The DOJ's central argument is outlined in a brief filed in a Texas federal court and an accompanying letter to House Minority Leader Nancy Pelosi, D-Calif. Texas and other Republican-led states, including Utah, sued in February to strike down the entire law because Congress recently repealed a provision that people without health insurance must pay a fine. The first, known as guaranteed issue, requires insurers to offer coverage to everyone regardless of their health background.

As a result, the Texas lawsuit contends, "the country is left with an individual mandate to buy health insurance that lacks any constitutional basis". He said the department only refused to defend the pre-existing conditions provision as well as one forbidding insurers from charging people in the same community different rates based on gender, age, health status or other factors.
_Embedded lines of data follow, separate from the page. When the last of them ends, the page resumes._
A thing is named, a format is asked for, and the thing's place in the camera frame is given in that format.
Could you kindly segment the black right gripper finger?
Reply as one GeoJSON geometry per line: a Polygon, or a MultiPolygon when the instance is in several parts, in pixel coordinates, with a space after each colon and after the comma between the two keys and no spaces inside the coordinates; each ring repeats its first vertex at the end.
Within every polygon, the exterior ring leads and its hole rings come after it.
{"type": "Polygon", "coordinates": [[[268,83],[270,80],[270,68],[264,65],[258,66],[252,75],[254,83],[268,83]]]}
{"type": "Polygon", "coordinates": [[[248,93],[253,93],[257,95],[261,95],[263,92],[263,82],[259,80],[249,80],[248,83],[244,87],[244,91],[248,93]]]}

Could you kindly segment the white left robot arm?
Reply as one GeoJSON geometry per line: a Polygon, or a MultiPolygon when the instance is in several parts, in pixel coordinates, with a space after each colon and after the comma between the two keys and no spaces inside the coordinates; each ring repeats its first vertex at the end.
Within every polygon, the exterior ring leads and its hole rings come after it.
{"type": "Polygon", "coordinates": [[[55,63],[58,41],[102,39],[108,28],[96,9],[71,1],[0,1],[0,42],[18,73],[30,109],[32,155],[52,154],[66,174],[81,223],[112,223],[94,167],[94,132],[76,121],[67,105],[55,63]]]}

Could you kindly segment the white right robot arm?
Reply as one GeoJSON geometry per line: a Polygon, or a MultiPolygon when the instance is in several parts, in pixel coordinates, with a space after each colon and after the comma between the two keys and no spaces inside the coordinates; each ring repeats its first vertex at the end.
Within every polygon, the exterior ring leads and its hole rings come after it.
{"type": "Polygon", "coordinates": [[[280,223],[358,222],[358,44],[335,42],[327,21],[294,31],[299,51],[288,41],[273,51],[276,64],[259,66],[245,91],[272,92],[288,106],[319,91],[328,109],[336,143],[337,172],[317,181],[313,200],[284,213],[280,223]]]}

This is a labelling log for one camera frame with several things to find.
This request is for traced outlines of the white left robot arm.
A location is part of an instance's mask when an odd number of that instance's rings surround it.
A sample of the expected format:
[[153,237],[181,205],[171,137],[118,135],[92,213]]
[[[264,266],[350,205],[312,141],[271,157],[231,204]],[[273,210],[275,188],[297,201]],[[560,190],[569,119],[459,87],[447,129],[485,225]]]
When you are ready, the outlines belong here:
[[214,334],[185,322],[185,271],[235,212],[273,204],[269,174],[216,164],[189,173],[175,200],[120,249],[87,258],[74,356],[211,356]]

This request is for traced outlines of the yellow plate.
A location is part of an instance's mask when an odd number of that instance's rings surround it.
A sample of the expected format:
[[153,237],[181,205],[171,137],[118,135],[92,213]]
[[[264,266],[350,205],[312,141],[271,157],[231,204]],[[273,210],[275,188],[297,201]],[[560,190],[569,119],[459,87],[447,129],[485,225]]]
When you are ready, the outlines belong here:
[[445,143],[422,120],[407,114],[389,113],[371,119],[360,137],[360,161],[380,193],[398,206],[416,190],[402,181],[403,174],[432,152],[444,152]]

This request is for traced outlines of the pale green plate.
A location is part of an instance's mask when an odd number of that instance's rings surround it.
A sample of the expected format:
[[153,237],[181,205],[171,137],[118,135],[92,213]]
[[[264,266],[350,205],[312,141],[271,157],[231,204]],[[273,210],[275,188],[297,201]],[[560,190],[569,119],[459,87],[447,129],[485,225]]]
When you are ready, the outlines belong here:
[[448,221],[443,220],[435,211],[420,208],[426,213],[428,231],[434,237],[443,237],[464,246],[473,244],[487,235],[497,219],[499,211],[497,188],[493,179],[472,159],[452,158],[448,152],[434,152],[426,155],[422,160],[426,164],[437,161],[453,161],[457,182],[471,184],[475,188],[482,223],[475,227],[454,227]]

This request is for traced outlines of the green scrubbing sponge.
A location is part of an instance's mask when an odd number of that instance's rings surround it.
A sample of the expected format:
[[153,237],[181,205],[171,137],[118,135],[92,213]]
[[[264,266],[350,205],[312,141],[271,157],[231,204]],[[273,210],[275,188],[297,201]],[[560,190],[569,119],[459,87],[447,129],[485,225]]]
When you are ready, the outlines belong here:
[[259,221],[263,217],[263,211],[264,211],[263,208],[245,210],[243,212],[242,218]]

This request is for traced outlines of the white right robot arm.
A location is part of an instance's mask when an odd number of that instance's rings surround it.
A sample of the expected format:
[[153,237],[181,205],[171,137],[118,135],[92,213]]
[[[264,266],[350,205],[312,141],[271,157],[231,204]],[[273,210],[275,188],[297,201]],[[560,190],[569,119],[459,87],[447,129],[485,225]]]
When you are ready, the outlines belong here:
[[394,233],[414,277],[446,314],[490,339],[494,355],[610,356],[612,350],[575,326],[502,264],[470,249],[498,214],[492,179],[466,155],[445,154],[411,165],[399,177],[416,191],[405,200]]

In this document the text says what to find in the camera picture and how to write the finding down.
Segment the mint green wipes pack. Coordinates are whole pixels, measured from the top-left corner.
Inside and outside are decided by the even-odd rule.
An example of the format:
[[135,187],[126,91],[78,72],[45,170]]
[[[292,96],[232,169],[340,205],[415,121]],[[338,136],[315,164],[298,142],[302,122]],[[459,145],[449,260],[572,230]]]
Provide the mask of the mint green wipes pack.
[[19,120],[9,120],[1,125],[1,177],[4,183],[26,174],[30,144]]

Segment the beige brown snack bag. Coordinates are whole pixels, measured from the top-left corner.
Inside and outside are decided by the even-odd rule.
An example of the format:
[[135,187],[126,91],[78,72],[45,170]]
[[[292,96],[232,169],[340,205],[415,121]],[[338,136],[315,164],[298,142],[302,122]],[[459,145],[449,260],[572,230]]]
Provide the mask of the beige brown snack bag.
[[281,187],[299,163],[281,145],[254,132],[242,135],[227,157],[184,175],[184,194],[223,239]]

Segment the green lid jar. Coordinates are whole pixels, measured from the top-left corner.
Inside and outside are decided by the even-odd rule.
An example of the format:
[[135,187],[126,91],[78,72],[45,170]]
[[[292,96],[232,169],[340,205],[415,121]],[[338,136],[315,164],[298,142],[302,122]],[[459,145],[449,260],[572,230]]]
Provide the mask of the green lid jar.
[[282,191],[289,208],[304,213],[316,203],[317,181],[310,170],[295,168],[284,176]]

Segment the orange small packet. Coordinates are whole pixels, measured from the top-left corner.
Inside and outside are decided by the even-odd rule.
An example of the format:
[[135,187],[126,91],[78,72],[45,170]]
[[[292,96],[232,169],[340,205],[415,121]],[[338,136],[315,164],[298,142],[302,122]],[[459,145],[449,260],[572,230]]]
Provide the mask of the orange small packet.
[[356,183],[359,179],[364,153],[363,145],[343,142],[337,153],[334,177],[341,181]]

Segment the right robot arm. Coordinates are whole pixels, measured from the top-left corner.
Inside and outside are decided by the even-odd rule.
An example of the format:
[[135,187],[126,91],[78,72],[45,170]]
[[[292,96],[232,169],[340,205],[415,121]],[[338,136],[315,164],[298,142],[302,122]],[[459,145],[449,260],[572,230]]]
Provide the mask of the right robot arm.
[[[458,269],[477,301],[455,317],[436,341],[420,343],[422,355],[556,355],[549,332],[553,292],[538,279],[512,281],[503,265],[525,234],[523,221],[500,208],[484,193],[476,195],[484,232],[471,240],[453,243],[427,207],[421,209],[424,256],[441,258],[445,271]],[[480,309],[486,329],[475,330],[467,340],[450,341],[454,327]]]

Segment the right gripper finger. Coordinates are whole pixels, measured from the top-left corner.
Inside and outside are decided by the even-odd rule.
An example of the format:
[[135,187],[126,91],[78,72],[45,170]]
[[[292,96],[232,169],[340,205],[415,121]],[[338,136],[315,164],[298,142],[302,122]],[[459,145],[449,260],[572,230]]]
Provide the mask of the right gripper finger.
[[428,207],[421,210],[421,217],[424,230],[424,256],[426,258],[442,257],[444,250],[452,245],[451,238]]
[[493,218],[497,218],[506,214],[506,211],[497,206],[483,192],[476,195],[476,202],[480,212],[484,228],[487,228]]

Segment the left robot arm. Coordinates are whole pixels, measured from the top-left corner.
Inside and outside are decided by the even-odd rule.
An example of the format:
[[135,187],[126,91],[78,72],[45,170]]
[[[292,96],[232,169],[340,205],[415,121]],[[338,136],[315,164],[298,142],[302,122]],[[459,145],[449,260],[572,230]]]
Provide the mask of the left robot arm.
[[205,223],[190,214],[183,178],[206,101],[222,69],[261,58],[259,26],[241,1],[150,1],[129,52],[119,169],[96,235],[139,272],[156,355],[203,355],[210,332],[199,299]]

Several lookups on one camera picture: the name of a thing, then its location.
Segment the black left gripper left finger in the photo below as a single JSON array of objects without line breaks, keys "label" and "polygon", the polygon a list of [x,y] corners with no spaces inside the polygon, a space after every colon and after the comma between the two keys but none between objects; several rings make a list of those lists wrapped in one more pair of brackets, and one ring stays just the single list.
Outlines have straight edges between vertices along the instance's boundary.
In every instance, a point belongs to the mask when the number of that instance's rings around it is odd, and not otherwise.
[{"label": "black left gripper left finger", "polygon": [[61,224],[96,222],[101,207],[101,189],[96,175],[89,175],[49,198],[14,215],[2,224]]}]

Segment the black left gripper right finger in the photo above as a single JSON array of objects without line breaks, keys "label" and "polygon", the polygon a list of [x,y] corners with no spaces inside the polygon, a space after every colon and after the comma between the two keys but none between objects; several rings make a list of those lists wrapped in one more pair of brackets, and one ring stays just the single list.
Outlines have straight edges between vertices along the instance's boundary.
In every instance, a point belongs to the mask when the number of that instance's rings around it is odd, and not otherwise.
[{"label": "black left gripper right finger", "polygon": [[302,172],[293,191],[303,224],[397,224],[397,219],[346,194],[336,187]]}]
About 1.5 million Californians buy coverage through the state's ACA exchange, Covered California, and almost 4 million have joined Medicaid as a result of the program's expansion under the law.

Despite the Justice Department position, the Health and Human Services Department has continued to apply the health law.

A group of 20 USA states sued the federal government in February, claiming the law was no longer constitutional after last year's repeal of that penalty that individuals had to pay for not having insurance.

The chances for that argument succeeding are viewed with deep skepticism by legal experts, in part because Congress itself indicated that the rest of ObamaCare could still stand without the mandate when it moved to repeal the tax penalty previous year.

"When Congress reformed the tax system in December 2017, it removed the tax penalty for failing to comply with the mandate", Reyes said. As a result, the entire remainder of the ACA must be upheld, even if the court finds the mandate unconstitutional.

Reyes said Friday that "the individual mandate can not be severed" from the parts of the Affordable Care Act that prohibit insurers from increasing a person's premium rates or denying them coverage based on their health history.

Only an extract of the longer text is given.